Emirates Mars Mission: Hope spacecraft enters orbit
The United Arab Emirates is celebrating its first mission at Mars.
It has put a probe called Hope in orbit around the planet, making it only the fifth spacefaring entity to do so after the US, the Soviet Union, Europe and India.
The spacecraft, which left Earth seven months ago, had to make a braking manoeuvre to be sure of being captured by Mars' gravity.
UAE scientists can now look forward to studying the planet's atmosphere.
Their satellite carries three instruments that will observe, among other targets, how neutral atoms of hydrogen and oxygen — remnants from Mars' once abundant water — leak into space.
In the process, Hope will return spectacular, high-resolution, full-disk images of the planet.
Tuesday marked the most critical phase in the mission.
Hope had been approaching Mars at over 120,000km/h (relative to the Sun) and needed to execute a precise 27-minute burn on its braking engines to scrub some of that speed or risk skipping off into ever deeper space.
The manoeuvre, performed by six thrusters on the probe, commenced at about 19:30 GST (15:30 GMT), with confirmation received at Earth some 11 minutes later - the delay being the time it took for radio signals to traverse the 190-million-km separation between Mars and Earth.

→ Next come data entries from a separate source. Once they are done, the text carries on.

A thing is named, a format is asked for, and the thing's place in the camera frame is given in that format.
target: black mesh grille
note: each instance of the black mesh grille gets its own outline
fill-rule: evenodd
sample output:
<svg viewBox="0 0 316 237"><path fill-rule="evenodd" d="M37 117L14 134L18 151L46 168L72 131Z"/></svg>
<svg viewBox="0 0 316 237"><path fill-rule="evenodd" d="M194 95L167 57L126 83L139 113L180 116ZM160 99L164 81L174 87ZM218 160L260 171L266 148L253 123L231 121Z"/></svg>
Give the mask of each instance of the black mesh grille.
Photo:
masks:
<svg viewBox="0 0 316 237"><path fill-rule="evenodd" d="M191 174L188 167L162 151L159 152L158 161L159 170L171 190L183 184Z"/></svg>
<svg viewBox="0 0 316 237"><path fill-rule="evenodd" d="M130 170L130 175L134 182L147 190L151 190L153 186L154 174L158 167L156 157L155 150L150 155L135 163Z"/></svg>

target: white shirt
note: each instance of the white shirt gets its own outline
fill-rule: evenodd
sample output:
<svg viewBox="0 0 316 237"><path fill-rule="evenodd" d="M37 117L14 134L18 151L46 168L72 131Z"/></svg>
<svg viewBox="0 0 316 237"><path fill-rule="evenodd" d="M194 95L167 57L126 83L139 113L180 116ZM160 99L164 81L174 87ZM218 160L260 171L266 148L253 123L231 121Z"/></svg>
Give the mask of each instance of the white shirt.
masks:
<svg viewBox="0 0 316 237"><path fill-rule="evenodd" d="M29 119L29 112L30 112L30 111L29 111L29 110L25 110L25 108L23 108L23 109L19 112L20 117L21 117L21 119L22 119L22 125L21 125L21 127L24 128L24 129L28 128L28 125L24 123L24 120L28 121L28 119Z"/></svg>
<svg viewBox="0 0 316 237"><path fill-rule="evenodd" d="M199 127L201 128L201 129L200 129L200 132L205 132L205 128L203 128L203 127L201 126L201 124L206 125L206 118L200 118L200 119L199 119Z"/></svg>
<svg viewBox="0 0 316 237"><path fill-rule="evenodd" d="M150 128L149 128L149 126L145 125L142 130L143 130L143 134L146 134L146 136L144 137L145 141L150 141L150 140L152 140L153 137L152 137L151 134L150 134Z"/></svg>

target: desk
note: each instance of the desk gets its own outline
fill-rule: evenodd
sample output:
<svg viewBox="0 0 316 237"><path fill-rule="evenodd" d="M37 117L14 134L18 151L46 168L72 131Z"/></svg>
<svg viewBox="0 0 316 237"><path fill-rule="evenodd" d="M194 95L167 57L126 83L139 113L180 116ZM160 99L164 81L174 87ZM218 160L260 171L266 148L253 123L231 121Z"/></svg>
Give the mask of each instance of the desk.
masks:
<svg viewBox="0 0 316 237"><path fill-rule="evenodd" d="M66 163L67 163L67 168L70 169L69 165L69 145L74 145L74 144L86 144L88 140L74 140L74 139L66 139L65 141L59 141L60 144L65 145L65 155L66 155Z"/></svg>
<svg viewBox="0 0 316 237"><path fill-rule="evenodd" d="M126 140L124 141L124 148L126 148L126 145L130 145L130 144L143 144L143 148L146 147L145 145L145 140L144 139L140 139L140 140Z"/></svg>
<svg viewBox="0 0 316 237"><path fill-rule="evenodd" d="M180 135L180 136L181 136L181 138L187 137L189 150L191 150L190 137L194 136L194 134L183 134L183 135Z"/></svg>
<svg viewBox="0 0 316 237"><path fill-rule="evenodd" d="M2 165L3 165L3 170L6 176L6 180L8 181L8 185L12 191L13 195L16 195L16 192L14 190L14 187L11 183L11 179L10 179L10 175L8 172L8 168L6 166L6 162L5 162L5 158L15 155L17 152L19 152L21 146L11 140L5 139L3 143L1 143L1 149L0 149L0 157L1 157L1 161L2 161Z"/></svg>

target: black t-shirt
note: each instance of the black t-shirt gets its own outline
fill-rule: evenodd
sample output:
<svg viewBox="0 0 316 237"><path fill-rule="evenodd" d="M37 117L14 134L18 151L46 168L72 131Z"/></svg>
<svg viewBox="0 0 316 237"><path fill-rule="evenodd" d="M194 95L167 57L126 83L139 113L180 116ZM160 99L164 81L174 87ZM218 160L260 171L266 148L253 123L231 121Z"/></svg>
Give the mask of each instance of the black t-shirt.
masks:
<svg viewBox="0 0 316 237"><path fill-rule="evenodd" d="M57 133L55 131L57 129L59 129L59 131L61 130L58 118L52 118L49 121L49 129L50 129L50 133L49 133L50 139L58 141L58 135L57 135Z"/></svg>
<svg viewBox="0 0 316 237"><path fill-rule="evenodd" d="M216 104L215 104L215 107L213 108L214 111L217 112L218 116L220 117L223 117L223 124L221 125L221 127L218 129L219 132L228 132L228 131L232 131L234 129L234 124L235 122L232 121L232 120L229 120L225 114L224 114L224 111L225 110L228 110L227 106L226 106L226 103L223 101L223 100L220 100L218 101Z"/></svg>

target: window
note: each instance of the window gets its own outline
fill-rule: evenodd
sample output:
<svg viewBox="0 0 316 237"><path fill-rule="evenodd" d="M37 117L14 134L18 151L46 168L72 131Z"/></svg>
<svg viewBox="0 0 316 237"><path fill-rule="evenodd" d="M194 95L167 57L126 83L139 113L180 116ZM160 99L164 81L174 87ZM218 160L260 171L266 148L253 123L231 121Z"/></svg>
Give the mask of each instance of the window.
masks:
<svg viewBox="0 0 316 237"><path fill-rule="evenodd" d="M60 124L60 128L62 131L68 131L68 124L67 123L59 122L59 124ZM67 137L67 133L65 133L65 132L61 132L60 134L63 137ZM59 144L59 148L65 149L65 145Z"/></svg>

The past few days have witnessed tremendous enthusiasm for Hope and its mission, with public monuments, buildings and heritage sites across the federation all lit up in red.
Dubai's Burj Khalifa, the tallest human-made structure on Earth, had been flashing a countdown to Tuesday's big moment.
Hope is now running in an initial ellipse around Mars that comes as close as 1,000km from the planet and goes out to almost 50,000km. Over the course of the next few weeks, this will be trimmed to a 55-hour, 22,000km-by-43,000km orbit that is inclined to the equator by about 25 degrees.
"We would need around three manoeuvres to get into our science orbit," said propulsion engineer Ayesha Sharafi.
This path is very different to previous satellites that have tended to operate with greater proximity to Mars to facilitate high-resolution imagery of the surface and communications with landed robots.
But it's from this high perch that Hope plans to carry out some novel research. It's going to trace how energy moves through the atmosphere from the very bottom to the very top.
A key influencer in this respect is dust which can on occasions blow up into storms that envelop the entire planet.
"Dust plays a hugely important role in the Martian atmosphere. There are a few places on Earth where the atmosphere can be that dusty, but they're localised and maybe for short times," explained Prof David Brain, a University of Colorado at Boulder planetary expert who is working with the UAE team.
"Dust absorbs a lot of energy; it can become very warm and radiate energy. And so when you're talking about energy transport, dust is a much larger part of the big picture at Mars."
Hope is leading a wave of missions to Mars this February.
On Wednesday, it will be the turn of China with its Tianwen-1 orbiter. Like Hope, it must complete a braking manoeuvre to be captured by the planet's gravity.
Tianwen-1 is carrying a rover that will be despatched to the surface, most likely in May.
Next week, on Thursday 18 February, the Americans will arrive at Mars with another of their big rovers. The Perseverance robot is being aimed an crater that once held a giant lake. It will look for signs of fossilised life.